This is the electoral history of Bill de Blasio, the 109th Mayor of New York City, in office from 2014 to 2022. Previously, he represented the 39th district in Brooklyn in the New York City Council from 2002 to 2009 and served as the 3rd Public Advocate of New York City from 2010 to 2013. He briefly ran for the Democratic presidential nomination in the 2020 United States presidential election.

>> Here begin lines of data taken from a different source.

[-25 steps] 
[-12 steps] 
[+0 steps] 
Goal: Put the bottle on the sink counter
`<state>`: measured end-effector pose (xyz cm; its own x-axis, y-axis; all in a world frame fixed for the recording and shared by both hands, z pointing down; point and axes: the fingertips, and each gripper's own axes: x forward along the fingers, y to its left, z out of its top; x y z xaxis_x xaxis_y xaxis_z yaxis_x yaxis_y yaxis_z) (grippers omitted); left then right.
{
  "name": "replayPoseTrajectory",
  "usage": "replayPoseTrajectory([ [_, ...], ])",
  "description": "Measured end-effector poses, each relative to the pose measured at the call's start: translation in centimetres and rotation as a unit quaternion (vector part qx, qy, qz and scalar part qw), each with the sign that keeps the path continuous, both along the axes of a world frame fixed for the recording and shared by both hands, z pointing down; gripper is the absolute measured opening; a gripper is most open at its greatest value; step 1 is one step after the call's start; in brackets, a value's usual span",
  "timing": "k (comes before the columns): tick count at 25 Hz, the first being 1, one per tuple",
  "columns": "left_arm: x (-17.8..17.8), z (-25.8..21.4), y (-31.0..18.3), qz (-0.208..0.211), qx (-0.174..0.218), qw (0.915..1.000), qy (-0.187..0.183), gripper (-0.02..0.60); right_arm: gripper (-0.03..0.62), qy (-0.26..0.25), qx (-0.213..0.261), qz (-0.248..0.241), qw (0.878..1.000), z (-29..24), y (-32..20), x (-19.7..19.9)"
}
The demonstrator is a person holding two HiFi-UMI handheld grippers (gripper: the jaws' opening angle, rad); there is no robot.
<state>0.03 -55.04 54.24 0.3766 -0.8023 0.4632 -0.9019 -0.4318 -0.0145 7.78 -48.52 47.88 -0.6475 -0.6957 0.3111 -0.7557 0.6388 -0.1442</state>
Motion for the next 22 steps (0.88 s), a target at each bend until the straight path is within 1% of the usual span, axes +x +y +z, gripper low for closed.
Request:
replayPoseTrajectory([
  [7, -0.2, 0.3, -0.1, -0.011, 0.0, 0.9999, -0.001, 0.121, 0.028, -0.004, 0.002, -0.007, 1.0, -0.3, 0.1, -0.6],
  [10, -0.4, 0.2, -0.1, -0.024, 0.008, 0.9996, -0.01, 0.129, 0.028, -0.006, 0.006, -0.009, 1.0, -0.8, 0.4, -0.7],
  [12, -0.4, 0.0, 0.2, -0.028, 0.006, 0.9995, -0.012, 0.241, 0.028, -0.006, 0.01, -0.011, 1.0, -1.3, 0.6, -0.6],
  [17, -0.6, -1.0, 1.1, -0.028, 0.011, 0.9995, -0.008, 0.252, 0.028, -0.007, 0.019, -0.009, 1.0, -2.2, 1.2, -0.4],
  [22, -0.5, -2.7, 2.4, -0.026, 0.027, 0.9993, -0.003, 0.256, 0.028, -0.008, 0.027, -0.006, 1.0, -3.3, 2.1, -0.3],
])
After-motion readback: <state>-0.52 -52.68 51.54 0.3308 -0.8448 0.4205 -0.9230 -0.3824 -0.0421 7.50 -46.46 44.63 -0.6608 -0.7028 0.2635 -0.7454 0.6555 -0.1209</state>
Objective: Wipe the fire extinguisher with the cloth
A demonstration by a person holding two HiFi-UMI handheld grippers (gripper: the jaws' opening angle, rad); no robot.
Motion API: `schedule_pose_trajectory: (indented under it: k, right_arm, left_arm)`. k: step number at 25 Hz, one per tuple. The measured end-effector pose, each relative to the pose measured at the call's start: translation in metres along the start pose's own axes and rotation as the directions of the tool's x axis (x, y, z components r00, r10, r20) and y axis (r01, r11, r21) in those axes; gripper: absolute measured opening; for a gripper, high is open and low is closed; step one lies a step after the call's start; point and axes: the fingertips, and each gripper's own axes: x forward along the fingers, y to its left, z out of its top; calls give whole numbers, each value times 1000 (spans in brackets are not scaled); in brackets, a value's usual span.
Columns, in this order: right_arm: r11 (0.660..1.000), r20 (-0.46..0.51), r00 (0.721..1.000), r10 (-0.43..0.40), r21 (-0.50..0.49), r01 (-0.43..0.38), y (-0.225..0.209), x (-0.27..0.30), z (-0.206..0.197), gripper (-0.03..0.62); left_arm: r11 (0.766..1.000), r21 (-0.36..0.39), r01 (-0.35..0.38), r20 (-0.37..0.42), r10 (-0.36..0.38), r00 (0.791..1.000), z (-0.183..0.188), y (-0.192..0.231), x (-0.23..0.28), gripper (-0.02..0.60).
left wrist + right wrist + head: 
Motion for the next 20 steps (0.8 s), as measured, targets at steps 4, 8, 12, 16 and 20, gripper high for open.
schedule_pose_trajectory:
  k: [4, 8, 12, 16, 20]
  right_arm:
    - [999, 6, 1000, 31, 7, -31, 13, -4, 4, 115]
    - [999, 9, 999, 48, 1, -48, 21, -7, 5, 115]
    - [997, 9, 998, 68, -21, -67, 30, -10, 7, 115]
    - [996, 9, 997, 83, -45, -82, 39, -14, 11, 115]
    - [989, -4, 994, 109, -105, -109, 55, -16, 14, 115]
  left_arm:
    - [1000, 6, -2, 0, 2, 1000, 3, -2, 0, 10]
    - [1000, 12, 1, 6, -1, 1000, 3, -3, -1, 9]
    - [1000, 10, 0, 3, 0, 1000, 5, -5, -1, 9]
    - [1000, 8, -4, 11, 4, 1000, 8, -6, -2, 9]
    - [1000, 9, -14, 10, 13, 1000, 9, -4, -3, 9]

==New York City Council elections==

===2001===

Democratic primary for the 2001 New York City Council's 39th district election
| Party |  | Candidate | Votes | % |
|---|---|---|---|---|
|  | Democratic | Bill de Blasio | 5,161 | 32.12% |
|  | Democratic | Steven R. Banks | 3,529 | 21.96% |
|  | Democratic | John W. Carroll | 2,955 | 18.39% |
|  | Democratic | Anthony J. Pugliese | 2,182 | 13.58% |
|  | Democratic | Paul Bader | 1,439 | 8.96% |
|  | Democratic | Craig Hammerman | 803 | 5.00% |
| Total votes |  |  | 16,069 | 100.00 |

2001 New York City Council's 39th district general election
| Party |  | Candidate | Votes | % |
|---|---|---|---|---|
|  | Democratic | Bill de Blasio | 18,131 | 71.04% |
|  | Republican | Robert A. Bell | 4,299 | 16.84% |
|  | Green | Gloria Mattera | 2,563 | 10.04% |
|  | Conservative | Edward F. Clancy | 528 | 2.07% |
| Total votes |  |  | 25,521 | 100.00 |
|  | Democratic hold |  |  |  |

===2003===

2003 New York City Council's 39th district general election
| Party |  | Candidate | Votes | % |
|---|---|---|---|---|
|  | Democratic | Bill de Blasio | 6,763 | 51.50 |
|  | Working Families | Bill de Blasio | 2,698 | 20.55 |
|  | Total | Bill de Blasio (incumbent) | 9,461 | 72.04% |
|  | Green | Gloria Mattera | 2,484 | 18.91% |
|  | Republican | Luke Vander Linden | 924 | 7.04% |
|  | Conservative | Luke Vander Linden | 263 | 2.00% |
|  | Total | Luke Vander Linden | 1,187 | 9.04% |
| Total votes |  |  | 13,132 | 100.00 |
|  | Democratic hold |  |  |  |

===2005===

2005 New York City Council's 39th district general election
| Party |  | Candidate | Votes | % |
|---|---|---|---|---|
|  | Democratic | Bill de Blasio (incumbent) | 17,554 | 83.44% |
|  | Republican | Yvette Velazquez-Bennett | 2,933 | 13.94% |
|  | Conservative | Yvette Velazquez-Bennett | 548 | 2.61% |
|  | Total | Yvette Velazquez-Bennett | 3,481 | 16.55% |
| Total votes |  |  | 21,035 | 100.00 |
|  | Democratic hold |  |  |  |

==New York City Public Advocate elections==

===2009===

Democratic primary for the 2009 New York City Public Advocate election
| Party |  | Candidate | Votes | % |
|---|---|---|---|---|
|  | Democratic | Bill de Blasio | 119,467 | 32.56% |
|  | Democratic | Mark Green | 115,508 | 31.48% |
|  | Democratic | Eric Gioia | 68,859 | 18.22% |
|  | Democratic | Norman Siegel | 52,220 | 14.23% |
|  | Democratic | Imbiaz S. Syed | 12,820 | 3.49% |
| Total votes |  |  | 366,874 | 100.00 |

As no Democratic candidate reached 40%, a runoff election between the leading two candidates (de Blasio and Green) was required.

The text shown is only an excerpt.